Dataset
┌──
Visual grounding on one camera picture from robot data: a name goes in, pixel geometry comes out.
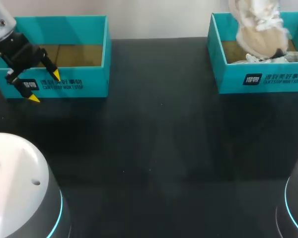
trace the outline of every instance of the printed logo
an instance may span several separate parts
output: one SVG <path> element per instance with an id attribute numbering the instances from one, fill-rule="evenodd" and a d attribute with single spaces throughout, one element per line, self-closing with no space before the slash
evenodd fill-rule
<path id="1" fill-rule="evenodd" d="M 261 73 L 247 74 L 244 79 L 243 85 L 258 85 L 261 78 L 262 78 Z"/>
<path id="2" fill-rule="evenodd" d="M 30 90 L 40 90 L 38 84 L 35 79 L 21 79 L 23 85 Z"/>

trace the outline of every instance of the robotic arm
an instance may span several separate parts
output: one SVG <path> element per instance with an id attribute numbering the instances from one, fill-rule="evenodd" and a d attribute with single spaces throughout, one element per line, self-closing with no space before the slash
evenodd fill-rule
<path id="1" fill-rule="evenodd" d="M 36 67 L 40 62 L 55 81 L 60 81 L 56 65 L 48 58 L 45 49 L 31 44 L 22 34 L 15 32 L 16 21 L 0 3 L 0 58 L 11 68 L 6 75 L 7 83 L 12 84 L 23 98 L 35 102 L 39 99 L 24 86 L 18 76 L 25 70 Z"/>

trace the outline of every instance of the white wall
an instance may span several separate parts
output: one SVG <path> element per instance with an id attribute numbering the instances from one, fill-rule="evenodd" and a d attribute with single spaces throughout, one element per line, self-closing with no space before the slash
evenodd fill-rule
<path id="1" fill-rule="evenodd" d="M 101 14 L 112 38 L 206 36 L 212 12 L 228 11 L 228 0 L 1 0 L 13 16 Z M 298 0 L 281 0 L 298 10 Z"/>

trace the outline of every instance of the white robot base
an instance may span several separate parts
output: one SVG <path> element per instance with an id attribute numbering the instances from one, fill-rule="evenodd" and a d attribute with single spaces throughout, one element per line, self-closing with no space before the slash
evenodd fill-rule
<path id="1" fill-rule="evenodd" d="M 276 225 L 281 238 L 298 238 L 298 163 L 276 208 Z"/>
<path id="2" fill-rule="evenodd" d="M 0 133 L 0 238 L 69 238 L 68 205 L 42 153 Z"/>

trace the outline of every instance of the small hole
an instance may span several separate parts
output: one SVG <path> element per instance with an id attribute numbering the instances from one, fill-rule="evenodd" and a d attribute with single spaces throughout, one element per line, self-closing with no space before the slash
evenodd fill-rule
<path id="1" fill-rule="evenodd" d="M 36 179 L 32 179 L 32 183 L 37 186 L 39 186 L 41 184 L 40 181 L 36 180 Z"/>

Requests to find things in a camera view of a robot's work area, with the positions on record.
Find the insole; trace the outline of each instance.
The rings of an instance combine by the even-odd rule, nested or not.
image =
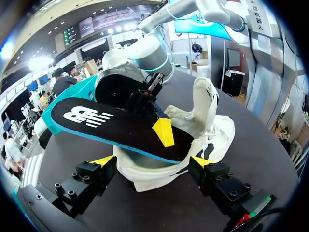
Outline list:
[[[58,102],[52,109],[52,120],[66,132],[168,163],[181,162],[193,141],[191,135],[172,126],[175,145],[164,147],[146,119],[82,98],[66,98]]]

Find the new balance logo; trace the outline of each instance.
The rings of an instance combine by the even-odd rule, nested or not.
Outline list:
[[[97,128],[102,125],[106,120],[111,119],[114,115],[108,113],[102,113],[98,115],[97,110],[89,109],[83,106],[75,106],[71,109],[71,112],[67,112],[63,117],[67,120],[81,123],[86,121],[86,125],[90,127]]]

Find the bolt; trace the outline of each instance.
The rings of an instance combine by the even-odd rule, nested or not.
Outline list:
[[[236,197],[236,195],[237,195],[236,191],[231,191],[231,192],[230,192],[230,196]]]
[[[40,200],[40,199],[42,199],[42,195],[37,194],[37,195],[35,196],[35,198],[36,198],[37,200]]]
[[[219,184],[222,181],[222,177],[218,176],[216,177],[215,183]]]
[[[74,179],[77,179],[77,178],[78,178],[78,174],[77,174],[77,173],[72,173],[72,177],[73,177]]]
[[[250,190],[251,188],[251,185],[249,183],[245,183],[244,186],[245,186],[245,190]]]
[[[83,180],[84,180],[86,183],[89,182],[89,179],[90,179],[90,177],[87,176],[87,175],[83,177]]]
[[[68,196],[69,196],[71,199],[74,199],[74,198],[76,197],[75,191],[69,190],[69,191],[68,191]]]
[[[62,186],[61,186],[61,184],[60,183],[55,183],[55,189],[56,189],[56,191],[60,191],[60,190],[62,190]]]
[[[232,179],[233,174],[232,174],[232,173],[228,173],[228,174],[227,174],[227,177],[228,177],[229,179]]]

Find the black tabletop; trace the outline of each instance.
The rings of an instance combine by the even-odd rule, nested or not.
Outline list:
[[[164,84],[157,103],[162,109],[175,105],[186,111],[193,107],[194,78],[175,70]],[[223,162],[234,176],[250,183],[252,194],[260,189],[276,195],[273,207],[287,204],[297,175],[291,160],[271,131],[244,106],[219,91],[217,114],[228,115],[236,134]],[[96,160],[112,154],[112,146],[98,141],[61,133],[52,136],[42,160],[38,181],[49,189],[70,178],[83,160]],[[275,215],[267,217],[267,227]],[[96,197],[83,215],[76,218],[96,231],[113,232],[219,232],[229,218],[222,215],[210,197],[203,197],[189,174],[170,184],[137,193],[133,184],[119,173],[102,197]]]

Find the white shoe upper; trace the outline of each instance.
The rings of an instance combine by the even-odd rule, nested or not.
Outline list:
[[[187,112],[172,105],[164,111],[173,126],[194,137],[186,158],[179,164],[167,164],[114,146],[119,172],[128,180],[139,182],[137,191],[143,191],[158,188],[172,181],[171,176],[185,169],[190,157],[197,155],[201,150],[205,151],[210,143],[213,144],[213,151],[210,152],[208,160],[220,161],[233,141],[235,127],[233,120],[228,116],[216,115],[218,100],[219,95],[211,80],[197,78],[193,86],[192,111]]]

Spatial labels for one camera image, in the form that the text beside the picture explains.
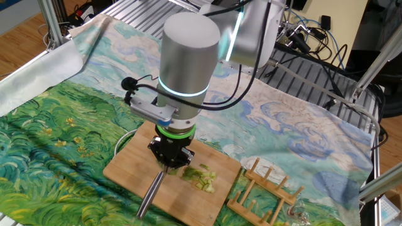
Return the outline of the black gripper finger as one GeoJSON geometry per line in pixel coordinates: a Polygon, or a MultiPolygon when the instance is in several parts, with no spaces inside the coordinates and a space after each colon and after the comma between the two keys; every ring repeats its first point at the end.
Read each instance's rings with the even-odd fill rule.
{"type": "Polygon", "coordinates": [[[148,144],[148,148],[152,151],[153,155],[155,156],[156,160],[166,166],[166,158],[164,152],[161,150],[161,138],[154,137],[151,142],[148,144]]]}
{"type": "Polygon", "coordinates": [[[191,163],[195,153],[187,148],[182,148],[175,158],[175,167],[187,166],[191,163]]]}

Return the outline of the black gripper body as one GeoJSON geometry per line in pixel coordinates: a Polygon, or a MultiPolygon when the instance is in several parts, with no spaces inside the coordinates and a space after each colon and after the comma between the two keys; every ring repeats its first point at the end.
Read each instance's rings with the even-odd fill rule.
{"type": "Polygon", "coordinates": [[[167,166],[174,166],[175,158],[182,148],[187,148],[192,142],[193,135],[183,139],[173,139],[166,135],[159,135],[155,137],[161,138],[161,150],[165,154],[167,166]]]}

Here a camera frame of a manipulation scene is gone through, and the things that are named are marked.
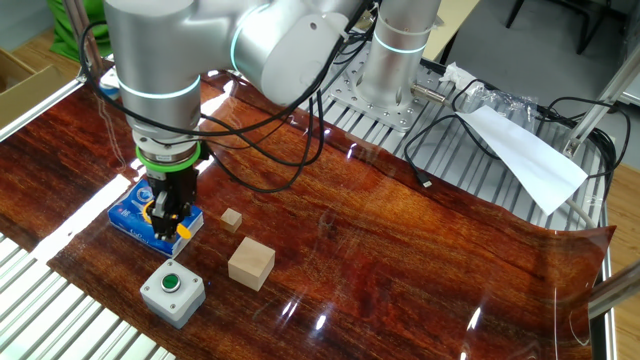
└──
Task instructions
Locate the word "geometry" in the records above, and return each line that has it.

Completed task
Visual grounding on one camera picture from robot data: a name goes in, pixel geometry comes out.
Return the outline of the black gripper finger as one GeoJSON geometry per line in pixel coordinates: a Polygon, or a MultiPolygon when the instance is in several parts, with no spaces inside the coordinates and a space after each colon and after the comma between the two keys; every ring repeats its first point at the end.
Return the outline of the black gripper body as one GeoJSON geometry per line in pixel coordinates: a Polygon, or a MultiPolygon when the instance is in several parts, with no spaces inside the coordinates and a space after each colon and after the comma between the two keys; every ring repeats its first point at the end.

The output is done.